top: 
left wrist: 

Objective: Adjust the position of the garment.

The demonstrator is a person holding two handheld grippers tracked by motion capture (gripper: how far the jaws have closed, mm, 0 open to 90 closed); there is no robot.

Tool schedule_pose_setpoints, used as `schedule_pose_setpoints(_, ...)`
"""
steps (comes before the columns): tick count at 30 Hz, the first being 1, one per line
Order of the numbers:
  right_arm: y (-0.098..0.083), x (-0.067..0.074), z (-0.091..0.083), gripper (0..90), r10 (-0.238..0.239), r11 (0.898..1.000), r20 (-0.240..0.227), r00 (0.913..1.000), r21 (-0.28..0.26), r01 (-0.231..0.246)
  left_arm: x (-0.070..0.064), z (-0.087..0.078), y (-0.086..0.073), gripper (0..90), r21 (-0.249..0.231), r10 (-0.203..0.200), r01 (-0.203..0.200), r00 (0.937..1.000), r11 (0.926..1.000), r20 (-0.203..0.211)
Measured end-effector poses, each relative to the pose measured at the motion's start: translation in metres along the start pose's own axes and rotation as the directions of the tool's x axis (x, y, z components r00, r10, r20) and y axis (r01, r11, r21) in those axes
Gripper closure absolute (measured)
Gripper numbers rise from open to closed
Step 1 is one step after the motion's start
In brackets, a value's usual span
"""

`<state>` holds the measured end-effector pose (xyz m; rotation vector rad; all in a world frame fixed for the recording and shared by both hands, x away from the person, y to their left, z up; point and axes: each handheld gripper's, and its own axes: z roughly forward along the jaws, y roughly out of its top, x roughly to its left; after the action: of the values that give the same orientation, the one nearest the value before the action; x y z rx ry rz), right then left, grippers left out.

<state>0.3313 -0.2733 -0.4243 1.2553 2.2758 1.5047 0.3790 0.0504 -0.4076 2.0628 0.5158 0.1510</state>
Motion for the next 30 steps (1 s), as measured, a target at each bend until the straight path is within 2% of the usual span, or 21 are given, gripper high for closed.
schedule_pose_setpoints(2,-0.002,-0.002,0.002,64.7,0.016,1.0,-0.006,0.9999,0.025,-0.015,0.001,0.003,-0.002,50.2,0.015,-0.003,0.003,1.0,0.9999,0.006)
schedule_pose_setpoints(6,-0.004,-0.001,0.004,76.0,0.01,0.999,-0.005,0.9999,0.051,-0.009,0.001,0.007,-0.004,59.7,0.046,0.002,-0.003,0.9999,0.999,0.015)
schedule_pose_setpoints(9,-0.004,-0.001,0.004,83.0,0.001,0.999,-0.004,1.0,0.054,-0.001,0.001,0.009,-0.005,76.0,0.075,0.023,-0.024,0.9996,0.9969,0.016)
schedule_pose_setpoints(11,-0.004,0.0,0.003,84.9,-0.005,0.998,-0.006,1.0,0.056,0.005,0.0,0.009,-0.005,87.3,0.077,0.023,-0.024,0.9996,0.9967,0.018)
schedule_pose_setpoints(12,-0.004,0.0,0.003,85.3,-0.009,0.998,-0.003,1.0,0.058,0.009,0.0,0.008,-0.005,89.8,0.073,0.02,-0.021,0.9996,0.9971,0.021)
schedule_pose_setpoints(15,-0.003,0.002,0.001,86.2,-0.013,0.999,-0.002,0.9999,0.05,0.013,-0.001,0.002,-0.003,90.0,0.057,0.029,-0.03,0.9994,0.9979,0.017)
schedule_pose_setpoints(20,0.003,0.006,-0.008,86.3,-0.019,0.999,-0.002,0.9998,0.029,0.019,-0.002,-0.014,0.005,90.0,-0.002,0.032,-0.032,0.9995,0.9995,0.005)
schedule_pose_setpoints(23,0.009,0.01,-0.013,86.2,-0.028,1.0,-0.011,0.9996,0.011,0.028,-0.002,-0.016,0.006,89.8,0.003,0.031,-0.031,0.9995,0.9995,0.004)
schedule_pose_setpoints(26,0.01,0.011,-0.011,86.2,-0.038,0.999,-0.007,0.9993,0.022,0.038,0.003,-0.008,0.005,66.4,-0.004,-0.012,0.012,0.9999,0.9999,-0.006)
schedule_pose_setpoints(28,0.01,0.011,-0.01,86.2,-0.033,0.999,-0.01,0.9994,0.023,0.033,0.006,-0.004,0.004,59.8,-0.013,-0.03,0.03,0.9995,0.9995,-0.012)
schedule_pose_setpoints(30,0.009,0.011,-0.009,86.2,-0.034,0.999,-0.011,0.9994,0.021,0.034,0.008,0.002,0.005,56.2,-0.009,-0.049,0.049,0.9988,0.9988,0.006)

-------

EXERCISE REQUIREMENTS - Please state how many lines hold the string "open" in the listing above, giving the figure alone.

EXERCISE SOLUTION - 2